Meine zweite Ausfahrt führte mich durchs Bergische Land bei Köln, wo ich ein paar Höhenmeter sammeln konnte. Trotz der Aero-Auslegung setzt das Monza gleichzeitig auf ein geringes Gewicht. Und auch wenn die 35/33-Übersetzung nicht primär fürs Klettern ausgelegt ist, muss ich die Schwierigkeiten auf dem steilen Anstieg an der Wand von Sand (bis zu 13% Steigung, Quelle: quaeldich.de) eher auf eine ausbaufähige Kondition schieben. Doch wo es rauf geht, geht´s bekanntlich auch wieder runter - wenn auch nicht direkt - und die kurvigen Abfahrten haben auf dem Factor umso mehr Spaß gemacht.
Wer schon einmal im Bergischen Rennrad gefahren ist, weiß jedoch auch, dass die Region nicht unbedingt für glatte Asphaltpisten bekannt ist. Gerade “Schleichwege” sind mit Schlaglöchern gespickt, die aus der Rennstrecke einen Hindernisparcours machen. Hier machte sich der Komfort des Rennrads abermals bemerkbar und dämpfte kleinere Unebenheiten locker weg. Die 28 mm breiten Reifen von Goodyear verhinderten jedoch nicht, dass ich auf der Kopfsteinpflasterpassage am Schloss Bensberg ordentlich durchgeschüttelt wurde...
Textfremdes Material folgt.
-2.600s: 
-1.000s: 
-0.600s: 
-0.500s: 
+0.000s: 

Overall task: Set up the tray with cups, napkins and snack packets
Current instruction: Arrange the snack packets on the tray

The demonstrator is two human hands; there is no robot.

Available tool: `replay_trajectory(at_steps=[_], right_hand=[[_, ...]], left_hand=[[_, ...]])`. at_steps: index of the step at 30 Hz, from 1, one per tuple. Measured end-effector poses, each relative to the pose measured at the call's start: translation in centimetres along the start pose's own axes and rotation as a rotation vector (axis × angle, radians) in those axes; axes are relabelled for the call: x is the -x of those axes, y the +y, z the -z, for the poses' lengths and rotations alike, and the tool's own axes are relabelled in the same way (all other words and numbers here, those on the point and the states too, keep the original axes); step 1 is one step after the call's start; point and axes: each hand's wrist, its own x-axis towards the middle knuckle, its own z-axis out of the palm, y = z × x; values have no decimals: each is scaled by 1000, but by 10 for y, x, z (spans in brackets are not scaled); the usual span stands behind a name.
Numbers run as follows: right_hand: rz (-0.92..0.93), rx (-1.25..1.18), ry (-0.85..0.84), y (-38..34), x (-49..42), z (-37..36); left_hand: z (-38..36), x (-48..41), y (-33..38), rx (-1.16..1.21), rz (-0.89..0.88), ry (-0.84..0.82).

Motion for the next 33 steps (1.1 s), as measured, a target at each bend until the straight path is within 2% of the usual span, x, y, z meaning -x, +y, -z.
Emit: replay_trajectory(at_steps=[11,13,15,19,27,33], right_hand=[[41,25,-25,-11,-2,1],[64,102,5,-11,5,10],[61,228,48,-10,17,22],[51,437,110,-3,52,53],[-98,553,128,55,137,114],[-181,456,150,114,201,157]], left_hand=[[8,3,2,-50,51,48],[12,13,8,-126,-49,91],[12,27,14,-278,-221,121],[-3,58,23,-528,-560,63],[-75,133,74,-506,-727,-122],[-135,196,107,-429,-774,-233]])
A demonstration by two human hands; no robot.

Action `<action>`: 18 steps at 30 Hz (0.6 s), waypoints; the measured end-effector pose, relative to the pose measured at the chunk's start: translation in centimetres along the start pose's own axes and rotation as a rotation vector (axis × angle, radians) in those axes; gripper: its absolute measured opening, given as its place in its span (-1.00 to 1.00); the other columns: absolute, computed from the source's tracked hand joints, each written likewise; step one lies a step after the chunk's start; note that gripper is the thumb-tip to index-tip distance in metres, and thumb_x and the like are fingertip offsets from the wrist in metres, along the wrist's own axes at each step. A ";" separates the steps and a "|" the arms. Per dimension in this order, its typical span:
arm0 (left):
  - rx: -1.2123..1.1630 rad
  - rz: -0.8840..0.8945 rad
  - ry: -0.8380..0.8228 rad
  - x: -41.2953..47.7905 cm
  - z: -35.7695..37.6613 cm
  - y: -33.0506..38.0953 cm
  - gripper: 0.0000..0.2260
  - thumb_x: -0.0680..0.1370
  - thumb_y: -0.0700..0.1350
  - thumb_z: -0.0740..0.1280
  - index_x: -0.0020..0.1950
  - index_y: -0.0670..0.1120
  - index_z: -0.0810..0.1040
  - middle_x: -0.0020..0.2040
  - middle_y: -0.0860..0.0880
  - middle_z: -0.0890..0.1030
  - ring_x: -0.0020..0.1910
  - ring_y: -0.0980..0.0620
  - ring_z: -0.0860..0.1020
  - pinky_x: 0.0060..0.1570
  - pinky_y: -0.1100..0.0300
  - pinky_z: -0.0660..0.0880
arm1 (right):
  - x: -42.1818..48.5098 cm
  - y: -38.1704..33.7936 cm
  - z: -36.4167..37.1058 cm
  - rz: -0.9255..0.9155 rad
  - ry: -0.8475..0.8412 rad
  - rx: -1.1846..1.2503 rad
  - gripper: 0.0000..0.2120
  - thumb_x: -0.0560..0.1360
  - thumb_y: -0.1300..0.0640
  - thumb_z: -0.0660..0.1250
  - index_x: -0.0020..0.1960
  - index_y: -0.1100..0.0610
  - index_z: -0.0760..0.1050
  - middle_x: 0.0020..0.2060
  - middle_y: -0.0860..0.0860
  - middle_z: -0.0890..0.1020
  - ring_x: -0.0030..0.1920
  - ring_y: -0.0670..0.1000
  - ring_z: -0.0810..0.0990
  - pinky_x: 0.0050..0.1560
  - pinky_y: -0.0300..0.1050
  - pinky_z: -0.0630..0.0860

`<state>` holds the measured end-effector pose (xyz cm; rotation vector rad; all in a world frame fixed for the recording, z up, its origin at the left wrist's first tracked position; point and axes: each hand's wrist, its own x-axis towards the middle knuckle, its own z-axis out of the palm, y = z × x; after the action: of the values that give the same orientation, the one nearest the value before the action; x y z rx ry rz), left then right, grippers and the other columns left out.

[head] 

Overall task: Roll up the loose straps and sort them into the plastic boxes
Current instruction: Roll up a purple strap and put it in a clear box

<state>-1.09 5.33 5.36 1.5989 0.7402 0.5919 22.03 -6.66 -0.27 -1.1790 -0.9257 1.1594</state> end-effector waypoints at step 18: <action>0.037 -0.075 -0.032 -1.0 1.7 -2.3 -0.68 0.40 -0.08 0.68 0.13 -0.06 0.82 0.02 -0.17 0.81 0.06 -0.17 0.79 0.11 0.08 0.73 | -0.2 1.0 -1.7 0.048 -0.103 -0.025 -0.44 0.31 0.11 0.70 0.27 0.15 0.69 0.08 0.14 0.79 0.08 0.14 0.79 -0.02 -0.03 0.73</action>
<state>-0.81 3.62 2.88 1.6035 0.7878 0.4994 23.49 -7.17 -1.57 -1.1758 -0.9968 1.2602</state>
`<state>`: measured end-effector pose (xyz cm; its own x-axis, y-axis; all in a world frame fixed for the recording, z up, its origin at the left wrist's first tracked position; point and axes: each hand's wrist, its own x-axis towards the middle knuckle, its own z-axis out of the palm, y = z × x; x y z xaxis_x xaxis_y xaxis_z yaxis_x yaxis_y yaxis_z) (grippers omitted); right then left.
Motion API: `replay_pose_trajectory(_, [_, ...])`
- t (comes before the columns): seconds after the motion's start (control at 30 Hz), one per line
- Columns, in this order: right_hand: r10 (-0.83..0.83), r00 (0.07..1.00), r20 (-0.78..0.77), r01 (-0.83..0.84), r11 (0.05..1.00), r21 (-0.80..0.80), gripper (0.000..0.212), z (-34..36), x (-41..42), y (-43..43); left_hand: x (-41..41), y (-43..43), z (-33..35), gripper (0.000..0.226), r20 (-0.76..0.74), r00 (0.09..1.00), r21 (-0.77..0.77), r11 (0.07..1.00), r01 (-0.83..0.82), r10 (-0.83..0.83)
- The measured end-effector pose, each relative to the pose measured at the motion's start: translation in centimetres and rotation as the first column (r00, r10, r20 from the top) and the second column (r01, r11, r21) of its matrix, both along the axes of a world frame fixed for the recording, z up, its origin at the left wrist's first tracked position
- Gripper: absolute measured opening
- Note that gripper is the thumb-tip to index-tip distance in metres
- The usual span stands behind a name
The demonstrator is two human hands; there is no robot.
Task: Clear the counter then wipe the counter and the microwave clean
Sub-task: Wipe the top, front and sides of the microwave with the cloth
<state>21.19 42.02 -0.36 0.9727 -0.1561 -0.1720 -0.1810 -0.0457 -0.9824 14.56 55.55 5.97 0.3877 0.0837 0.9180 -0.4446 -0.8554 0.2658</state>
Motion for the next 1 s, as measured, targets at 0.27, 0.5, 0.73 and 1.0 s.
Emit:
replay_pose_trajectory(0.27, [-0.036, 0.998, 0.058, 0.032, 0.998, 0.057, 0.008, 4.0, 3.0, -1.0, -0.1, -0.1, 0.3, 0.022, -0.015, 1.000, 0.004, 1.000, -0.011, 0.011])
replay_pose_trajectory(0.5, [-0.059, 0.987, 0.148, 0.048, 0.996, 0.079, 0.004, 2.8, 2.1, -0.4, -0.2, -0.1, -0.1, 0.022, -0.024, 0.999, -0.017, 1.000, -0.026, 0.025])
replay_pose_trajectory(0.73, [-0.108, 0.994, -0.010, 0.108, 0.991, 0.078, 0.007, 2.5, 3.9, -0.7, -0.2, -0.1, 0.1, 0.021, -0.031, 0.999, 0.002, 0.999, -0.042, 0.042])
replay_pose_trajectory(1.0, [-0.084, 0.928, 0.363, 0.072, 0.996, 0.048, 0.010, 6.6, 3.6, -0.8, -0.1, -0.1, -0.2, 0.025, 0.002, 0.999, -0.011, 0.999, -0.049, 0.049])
Das Factor Monza in der Ausstattung mit der Sram Force AXS ist wie zu erwarten ein Highend-Rennrad, das bisher auf allen Ebenen überzeugt. Auf gerader Strecke und Abfahrten hat es besonders viel Spaß gemacht - der Spaß an den Anstiegen kommt dann hoffentlich bald mit besserem Trainingsstand. Ich freue mich auf jeden Fall sehr das Aero-Rennrad die nächsten Monate weiter auf Herz und Nieren zu testen und unter Umständen auch mit der ein oder anderen Konvention zu brechen...
Kleiner Hinweis: Die Daten aus dem Windkanaltest sowie dem TOUR-Testlabor werden voraussichtlich im Herbst ermittelt, wenn das Factor wieder wohlbehalten in die Münchner Redaktion zurückgekehrt ist.